Task prompt >> Every line of the entries below that mentions "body" is to be copied out.
START Entries provided
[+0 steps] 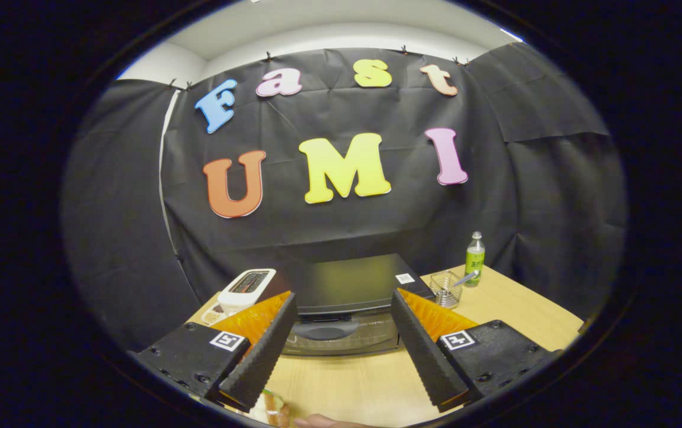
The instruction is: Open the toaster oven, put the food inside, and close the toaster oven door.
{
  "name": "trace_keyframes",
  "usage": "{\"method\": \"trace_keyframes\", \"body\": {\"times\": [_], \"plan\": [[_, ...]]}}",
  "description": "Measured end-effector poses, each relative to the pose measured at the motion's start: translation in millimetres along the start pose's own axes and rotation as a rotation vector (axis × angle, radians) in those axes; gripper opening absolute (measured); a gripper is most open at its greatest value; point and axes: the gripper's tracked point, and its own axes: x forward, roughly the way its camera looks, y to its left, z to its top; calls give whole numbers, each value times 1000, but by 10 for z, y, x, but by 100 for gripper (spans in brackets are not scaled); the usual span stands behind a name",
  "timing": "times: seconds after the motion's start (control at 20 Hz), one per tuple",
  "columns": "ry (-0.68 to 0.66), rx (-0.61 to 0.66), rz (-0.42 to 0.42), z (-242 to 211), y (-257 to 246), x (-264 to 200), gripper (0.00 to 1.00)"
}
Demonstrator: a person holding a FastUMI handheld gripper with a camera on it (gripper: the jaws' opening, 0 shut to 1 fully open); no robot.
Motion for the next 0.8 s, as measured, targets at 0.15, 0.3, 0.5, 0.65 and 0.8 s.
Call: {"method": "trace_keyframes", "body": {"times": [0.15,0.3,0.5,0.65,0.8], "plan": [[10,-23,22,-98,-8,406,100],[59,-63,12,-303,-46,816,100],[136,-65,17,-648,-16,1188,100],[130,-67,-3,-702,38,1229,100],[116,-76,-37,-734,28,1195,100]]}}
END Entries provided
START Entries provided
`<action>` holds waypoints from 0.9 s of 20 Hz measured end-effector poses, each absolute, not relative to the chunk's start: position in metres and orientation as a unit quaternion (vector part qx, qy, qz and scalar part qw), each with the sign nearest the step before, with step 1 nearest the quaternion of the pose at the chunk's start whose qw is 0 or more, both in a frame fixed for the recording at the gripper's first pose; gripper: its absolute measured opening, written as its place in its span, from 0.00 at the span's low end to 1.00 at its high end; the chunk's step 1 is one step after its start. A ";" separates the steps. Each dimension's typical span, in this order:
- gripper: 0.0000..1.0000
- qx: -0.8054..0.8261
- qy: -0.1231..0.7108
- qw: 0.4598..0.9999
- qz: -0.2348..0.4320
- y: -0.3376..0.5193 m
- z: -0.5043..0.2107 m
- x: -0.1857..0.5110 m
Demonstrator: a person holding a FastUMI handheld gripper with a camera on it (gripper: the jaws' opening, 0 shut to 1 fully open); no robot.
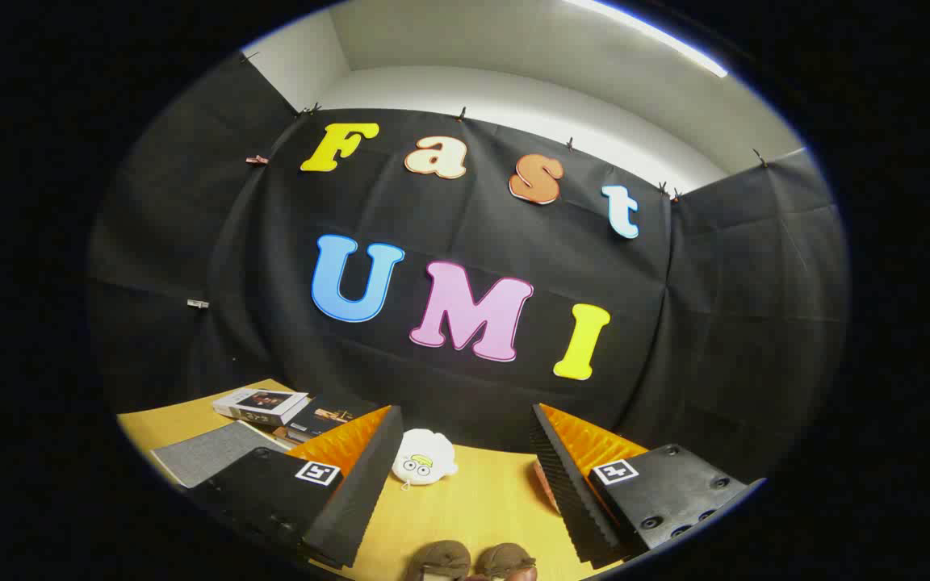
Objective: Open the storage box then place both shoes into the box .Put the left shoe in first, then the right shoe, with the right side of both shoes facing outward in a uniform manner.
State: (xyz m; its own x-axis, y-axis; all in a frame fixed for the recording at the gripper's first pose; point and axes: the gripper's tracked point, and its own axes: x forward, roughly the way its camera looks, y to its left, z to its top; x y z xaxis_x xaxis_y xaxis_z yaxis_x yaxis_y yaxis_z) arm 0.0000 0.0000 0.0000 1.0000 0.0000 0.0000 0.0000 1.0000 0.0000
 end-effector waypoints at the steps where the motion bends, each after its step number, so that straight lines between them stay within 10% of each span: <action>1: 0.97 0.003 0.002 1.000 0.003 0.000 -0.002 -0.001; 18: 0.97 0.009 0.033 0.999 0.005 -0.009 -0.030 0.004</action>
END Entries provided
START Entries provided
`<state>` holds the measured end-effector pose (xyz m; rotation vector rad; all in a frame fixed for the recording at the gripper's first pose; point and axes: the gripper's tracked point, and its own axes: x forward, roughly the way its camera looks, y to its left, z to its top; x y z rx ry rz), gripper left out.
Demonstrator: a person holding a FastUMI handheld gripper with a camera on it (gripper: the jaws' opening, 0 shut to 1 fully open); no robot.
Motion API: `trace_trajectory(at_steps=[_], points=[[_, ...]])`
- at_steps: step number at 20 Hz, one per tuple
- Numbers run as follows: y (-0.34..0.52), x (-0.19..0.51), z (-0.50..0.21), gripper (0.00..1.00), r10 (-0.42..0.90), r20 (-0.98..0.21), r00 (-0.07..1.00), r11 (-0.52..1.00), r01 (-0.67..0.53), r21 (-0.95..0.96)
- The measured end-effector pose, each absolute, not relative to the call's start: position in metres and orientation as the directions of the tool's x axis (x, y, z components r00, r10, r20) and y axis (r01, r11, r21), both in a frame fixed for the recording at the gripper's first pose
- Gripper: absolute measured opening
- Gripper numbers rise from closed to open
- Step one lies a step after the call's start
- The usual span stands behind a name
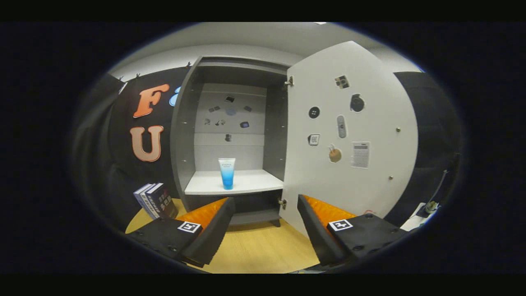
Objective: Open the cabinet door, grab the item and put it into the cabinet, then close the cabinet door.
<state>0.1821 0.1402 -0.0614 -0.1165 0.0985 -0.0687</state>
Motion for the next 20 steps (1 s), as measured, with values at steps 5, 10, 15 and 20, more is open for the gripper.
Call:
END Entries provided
Problem solution >>
  "usage": "{\"method\": \"trace_keyframes\", \"body\": {\"times\": [_], \"plan\": [[_, ...]]}}",
Call: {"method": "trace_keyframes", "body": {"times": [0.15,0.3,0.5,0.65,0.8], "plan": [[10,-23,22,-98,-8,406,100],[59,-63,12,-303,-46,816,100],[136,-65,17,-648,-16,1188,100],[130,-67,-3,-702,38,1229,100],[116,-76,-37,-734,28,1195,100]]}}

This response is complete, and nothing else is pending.